- [PROBLEM TO SOLVE]: Reproduce the entries below in full, word for word.

- [MATERIAL TO PROCESS]:
##########
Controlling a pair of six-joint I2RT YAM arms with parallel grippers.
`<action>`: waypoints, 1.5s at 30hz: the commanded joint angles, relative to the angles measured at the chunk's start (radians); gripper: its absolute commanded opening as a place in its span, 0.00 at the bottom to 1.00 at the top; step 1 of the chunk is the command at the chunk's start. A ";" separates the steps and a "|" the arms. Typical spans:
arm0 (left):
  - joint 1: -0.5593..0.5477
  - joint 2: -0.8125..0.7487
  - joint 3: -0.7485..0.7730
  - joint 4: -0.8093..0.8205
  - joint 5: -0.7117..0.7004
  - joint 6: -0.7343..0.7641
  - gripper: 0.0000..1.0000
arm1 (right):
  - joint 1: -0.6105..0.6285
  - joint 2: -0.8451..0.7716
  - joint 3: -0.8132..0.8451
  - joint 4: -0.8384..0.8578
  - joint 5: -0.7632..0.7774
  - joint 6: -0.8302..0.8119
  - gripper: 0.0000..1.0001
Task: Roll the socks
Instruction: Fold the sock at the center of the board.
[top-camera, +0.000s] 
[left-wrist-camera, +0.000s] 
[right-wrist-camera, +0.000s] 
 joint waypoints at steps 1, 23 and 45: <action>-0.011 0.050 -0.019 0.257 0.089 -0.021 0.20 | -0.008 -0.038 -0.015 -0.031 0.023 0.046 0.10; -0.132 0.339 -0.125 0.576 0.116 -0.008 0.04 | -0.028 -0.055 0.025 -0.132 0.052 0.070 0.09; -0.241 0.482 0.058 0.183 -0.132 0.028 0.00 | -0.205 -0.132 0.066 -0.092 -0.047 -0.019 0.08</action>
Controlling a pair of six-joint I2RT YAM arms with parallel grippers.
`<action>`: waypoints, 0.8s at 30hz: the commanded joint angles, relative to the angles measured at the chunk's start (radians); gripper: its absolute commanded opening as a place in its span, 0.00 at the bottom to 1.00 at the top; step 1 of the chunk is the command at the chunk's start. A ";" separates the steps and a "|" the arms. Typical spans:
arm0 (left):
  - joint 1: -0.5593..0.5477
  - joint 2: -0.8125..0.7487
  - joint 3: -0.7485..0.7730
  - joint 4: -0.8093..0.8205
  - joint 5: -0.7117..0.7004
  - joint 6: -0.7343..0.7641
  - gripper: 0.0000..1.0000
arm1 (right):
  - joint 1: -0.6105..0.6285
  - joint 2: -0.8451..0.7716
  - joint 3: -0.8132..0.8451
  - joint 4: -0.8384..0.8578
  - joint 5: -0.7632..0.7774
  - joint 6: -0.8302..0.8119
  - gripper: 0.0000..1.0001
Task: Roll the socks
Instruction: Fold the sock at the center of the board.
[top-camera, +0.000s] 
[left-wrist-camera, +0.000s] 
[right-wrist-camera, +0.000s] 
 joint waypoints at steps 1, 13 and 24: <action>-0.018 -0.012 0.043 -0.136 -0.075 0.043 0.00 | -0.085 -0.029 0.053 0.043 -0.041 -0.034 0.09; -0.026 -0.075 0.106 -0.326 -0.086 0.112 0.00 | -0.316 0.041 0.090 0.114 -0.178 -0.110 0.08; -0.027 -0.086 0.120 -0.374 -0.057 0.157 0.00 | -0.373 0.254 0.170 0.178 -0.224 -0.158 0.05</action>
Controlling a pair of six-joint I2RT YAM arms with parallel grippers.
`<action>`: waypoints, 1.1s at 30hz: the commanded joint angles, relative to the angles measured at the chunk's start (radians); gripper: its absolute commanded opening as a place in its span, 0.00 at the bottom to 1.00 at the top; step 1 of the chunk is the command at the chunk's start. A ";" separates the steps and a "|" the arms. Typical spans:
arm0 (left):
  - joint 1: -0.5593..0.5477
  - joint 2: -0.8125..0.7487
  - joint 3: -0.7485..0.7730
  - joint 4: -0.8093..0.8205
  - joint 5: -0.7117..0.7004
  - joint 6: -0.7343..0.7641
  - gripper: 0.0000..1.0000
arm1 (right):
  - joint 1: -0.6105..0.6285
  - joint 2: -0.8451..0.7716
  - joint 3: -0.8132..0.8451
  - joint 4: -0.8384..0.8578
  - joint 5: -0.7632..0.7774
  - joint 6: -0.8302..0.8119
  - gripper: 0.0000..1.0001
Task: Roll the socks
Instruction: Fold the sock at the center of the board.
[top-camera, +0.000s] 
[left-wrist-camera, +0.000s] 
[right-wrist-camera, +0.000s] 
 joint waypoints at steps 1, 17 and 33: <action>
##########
- [EXERCISE OUTPUT]:
Controlling a pair of six-joint I2RT YAM arms with parallel grippers.
`<action>`: waypoints, 1.5s at 30hz: the commanded joint angles, relative to the angles measured at the chunk's start (radians); gripper: its absolute commanded opening as a place in its span, 0.00 at the bottom to 1.00 at the top; step 1 of the chunk is the command at the chunk's start. A ";" separates the steps and a "|" the arms. Typical spans:
arm0 (left):
  - joint 1: -0.5593..0.5477
  - joint 2: -0.8125..0.7487
  - joint 3: -0.7485..0.7730
  - joint 4: -0.8093..0.8205
  - joint 5: -0.7117..0.7004
  - joint 6: -0.7343..0.7641
  - gripper: 0.0000..1.0000
arm1 (right):
  - joint 1: -0.6105..0.6285
  - joint 2: -0.8451..0.7716
  - joint 3: -0.8132..0.8451
  - joint 4: -0.8384..0.8578
  - joint 5: -0.7632..0.7774
  - joint 6: -0.8302..0.8119
  - gripper: 0.0000..1.0001
Task: Roll the socks
Instruction: Fold the sock at the center of the board.
[top-camera, +0.000s] 
[left-wrist-camera, +0.000s] 
[right-wrist-camera, +0.000s] 
 joint waypoints at steps 1, 23 and 45: <action>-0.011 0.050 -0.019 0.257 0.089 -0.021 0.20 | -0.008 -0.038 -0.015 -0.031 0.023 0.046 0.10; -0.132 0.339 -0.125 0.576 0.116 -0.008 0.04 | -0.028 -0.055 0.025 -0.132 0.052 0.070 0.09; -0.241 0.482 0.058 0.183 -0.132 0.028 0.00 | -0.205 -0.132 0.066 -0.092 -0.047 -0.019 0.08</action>
Controlling a pair of six-joint I2RT YAM arms with parallel grippers.
`<action>`: waypoints, 0.8s at 30hz: the commanded joint angles, relative to the angles measured at the chunk's start (radians); gripper: its absolute commanded opening as a place in its span, 0.00 at the bottom to 1.00 at the top; step 1 of the chunk is the command at the chunk's start. A ";" separates the steps and a "|" the arms. Typical spans:
arm0 (left):
  - joint 1: -0.5593..0.5477
  - joint 2: -0.8125..0.7487
  - joint 3: -0.7485..0.7730
  - joint 4: -0.8093..0.8205
  - joint 5: -0.7117..0.7004
  - joint 6: -0.7343..0.7641
  - gripper: 0.0000..1.0000
arm1 (right):
  - joint 1: -0.6105..0.6285
  - joint 2: -0.8451..0.7716
  - joint 3: -0.8132..0.8451
  - joint 4: -0.8384..0.8578
  - joint 5: -0.7632..0.7774
  - joint 6: -0.8302..0.8119
  - gripper: 0.0000..1.0001
Task: Roll the socks
Instruction: Fold the sock at the center of the board.
[top-camera, +0.000s] 
[left-wrist-camera, +0.000s] 
[right-wrist-camera, +0.000s] 
 joint waypoints at steps 1, 13 and 24: <action>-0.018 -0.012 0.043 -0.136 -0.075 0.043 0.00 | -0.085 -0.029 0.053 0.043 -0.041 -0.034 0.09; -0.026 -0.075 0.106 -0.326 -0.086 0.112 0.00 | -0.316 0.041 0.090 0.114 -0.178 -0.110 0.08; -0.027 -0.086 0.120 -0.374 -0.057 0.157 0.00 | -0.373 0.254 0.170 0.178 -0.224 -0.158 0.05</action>
Controlling a pair of six-joint I2RT YAM arms with parallel grippers.
`<action>`: waypoints, 1.1s at 30hz: the commanded joint angles, relative to the angles measured at the chunk's start (radians); gripper: its absolute commanded opening as a place in its span, 0.00 at the bottom to 1.00 at the top; step 1 of the chunk is the command at the chunk's start. A ";" separates the steps and a "|" the arms. Typical spans:
arm0 (left):
  - joint 1: -0.5593..0.5477
  - joint 2: -0.8125..0.7487
  - joint 3: -0.7485..0.7730
  - joint 4: -0.8093..0.8205
  - joint 5: -0.7117..0.7004
  - joint 6: -0.7343..0.7641
  - gripper: 0.0000..1.0000
arm1 (right):
  - joint 1: -0.6105..0.6285
  - joint 2: -0.8451..0.7716
  - joint 3: -0.8132..0.8451
  - joint 4: -0.8384..0.8578
  - joint 5: -0.7632..0.7774
  - joint 6: -0.8302..0.8119
  - gripper: 0.0000..1.0001
Task: Roll the socks
Instruction: Fold the sock at the center of the board.
[top-camera, +0.000s] 
[left-wrist-camera, +0.000s] 
[right-wrist-camera, +0.000s] 
 joint waypoints at steps 1, 17 and 33: <action>

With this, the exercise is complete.